Едва мы вышли на газон, как случилось неприятное происшествие, которое могло бы окончиться неблагополучно. При приближении своей госпожи сенбернар, мирно отдыхавший в залитом солнцем углу, приготовился приветствовать ее, – но, заметив нас, вдруг остановился со зловещим рычанием, и, прежде чем мисс Клер успела произнести предупредительное слово, он сделал пару громадных скачков и бросился дико на Лючио, как будто намереваясь разорвать его в клочки. Лючио с удивительным присутствием духа схватил его за горло твердой рукой и отстранил. Мэвис смертельно побледнела.
– Я возьму его! Он меня послушается! – крикнула она и положила свою маленькую ручку на шею собаки.
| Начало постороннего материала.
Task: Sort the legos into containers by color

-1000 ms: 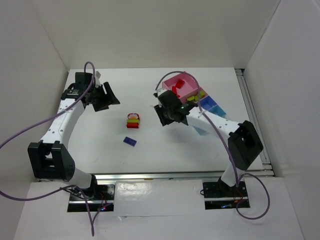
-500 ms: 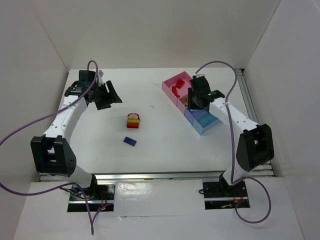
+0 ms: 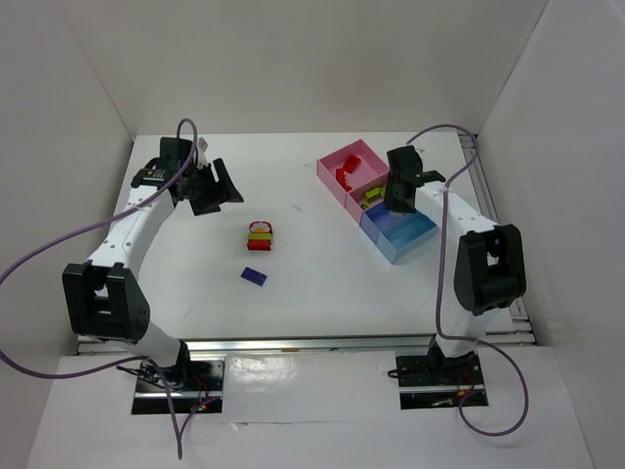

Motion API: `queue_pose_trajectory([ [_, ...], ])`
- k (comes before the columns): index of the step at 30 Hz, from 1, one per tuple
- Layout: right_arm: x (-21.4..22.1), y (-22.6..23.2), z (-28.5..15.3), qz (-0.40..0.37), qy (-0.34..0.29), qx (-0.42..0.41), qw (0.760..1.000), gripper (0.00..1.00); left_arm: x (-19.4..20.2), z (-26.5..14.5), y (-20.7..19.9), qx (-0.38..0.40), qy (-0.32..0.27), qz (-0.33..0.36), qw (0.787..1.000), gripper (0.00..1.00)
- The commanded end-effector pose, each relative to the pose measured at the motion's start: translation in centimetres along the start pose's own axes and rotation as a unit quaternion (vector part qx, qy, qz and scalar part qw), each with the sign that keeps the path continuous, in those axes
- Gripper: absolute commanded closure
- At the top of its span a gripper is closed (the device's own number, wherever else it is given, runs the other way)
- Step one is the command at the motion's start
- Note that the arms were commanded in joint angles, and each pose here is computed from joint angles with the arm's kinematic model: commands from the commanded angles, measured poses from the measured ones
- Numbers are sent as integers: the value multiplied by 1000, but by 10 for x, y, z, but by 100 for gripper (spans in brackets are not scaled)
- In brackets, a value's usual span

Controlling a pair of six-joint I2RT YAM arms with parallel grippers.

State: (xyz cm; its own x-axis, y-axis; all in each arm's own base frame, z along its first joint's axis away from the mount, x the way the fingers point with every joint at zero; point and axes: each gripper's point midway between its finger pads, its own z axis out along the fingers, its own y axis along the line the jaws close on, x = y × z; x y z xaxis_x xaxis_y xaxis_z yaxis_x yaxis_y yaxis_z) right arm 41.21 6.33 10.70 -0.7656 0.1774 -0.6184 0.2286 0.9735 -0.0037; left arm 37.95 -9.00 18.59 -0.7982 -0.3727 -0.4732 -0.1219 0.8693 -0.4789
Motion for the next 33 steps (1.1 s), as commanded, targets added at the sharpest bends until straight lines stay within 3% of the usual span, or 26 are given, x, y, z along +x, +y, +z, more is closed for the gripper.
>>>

– Долой, Император! Долой! Как ты смеешь!
В один момент Император очутился на земле и припал униженно к ее ногам, тяжело дыша и дрожа всем телом. Она держала его за ошейник и смотрела на Лючио; тот был совершенно спокоен, хотя в его глазах сверкали зловещие огоньки.
– Мне очень досадно, – промолвила она тихо, – я забыла, вы сказали мне, что собаки вас не любят. Но какая странная антипатия! Я не могу понять. Император обыкновенно так благодушен, я должна извиниться за его дурное поведение – это так на него не похоже. Надеюсь, он не причинил вам вреда?
– Нисколько! – любезно возразил Лючио. – Надеюсь, я не причинил вреда ему или расстроил вас?
Она ничего не ответила и увела сенбернара. Пока она отсутствовала, лицо Лючио омрачилось и приняло жестокое выражение.
– Что вы о ней думаете? – спросил он отрывисто.
– Едва ли я знаю сам, – ответил я рассеянно. – Она совсем иная, чем я ее себе представлял. Но ее собаки довольно неприятная компания.
– Они – честные животные, они, несомненно, привыкли быть чистосердечными со своей госпожой и поэтому протестуют против олицетворения лжи.
– Говорите о самом себе! – сказал я сердито. – Они протестуют главным образом против вас.
– Разве я этого не видел? И разве я не говорил о самом себе? Не думаете ли вы, что я назвал бы вас олицетворением лжи, если б даже это была правда! Я не могу допустить такой невежливости. Но это я – воплощение лжи, и, зная это, я сознаю это, что дает мне некоторое право на честность и на то, чтобы быть выше обыкновенного уровня людей. Эта женщина – лавроносец, олицетворенная правда! Только подумайте! Она не претендует быть чем-нибудь другим, как тем, что она есть! Неудивительно, что она знаменита!
Я ничего не сказал, и как раз предмет нашего разговора – Мэвис Клер – возвратилась, спокойная и улыбающаяся, с тактом и грацией прекрасной хозяйки, прилагающая все старания, чтобы заставить нас забыть яростный поступок ее собаки. Она водила нас по прелестным извилистым дорожкам сада, буквально представляющего собой беседку из молодой весенней зелени. Она говорила с легкостью, блеском и умом с нами обоими; однако я заметил, что, изучая Лючио с тайным интересом, она следила за его взорами и движениями более из любопытства, чем из расположения. Пройдя тенистую аллею сводом из распускающегося душистого чубучника, мы очутились на открытом дворе, вымощенном синей и белой черепицей, в центре которого возвышалась живописная голубятня, построенная в виде китайской пагоды.
Остановившись, Мэвис ударила в ладоши. Целое облако голубей, белых, серых, бурых и пестрых, ответило на призыв, кружась вокруг ее головы и спускаясь группами к ее ногам.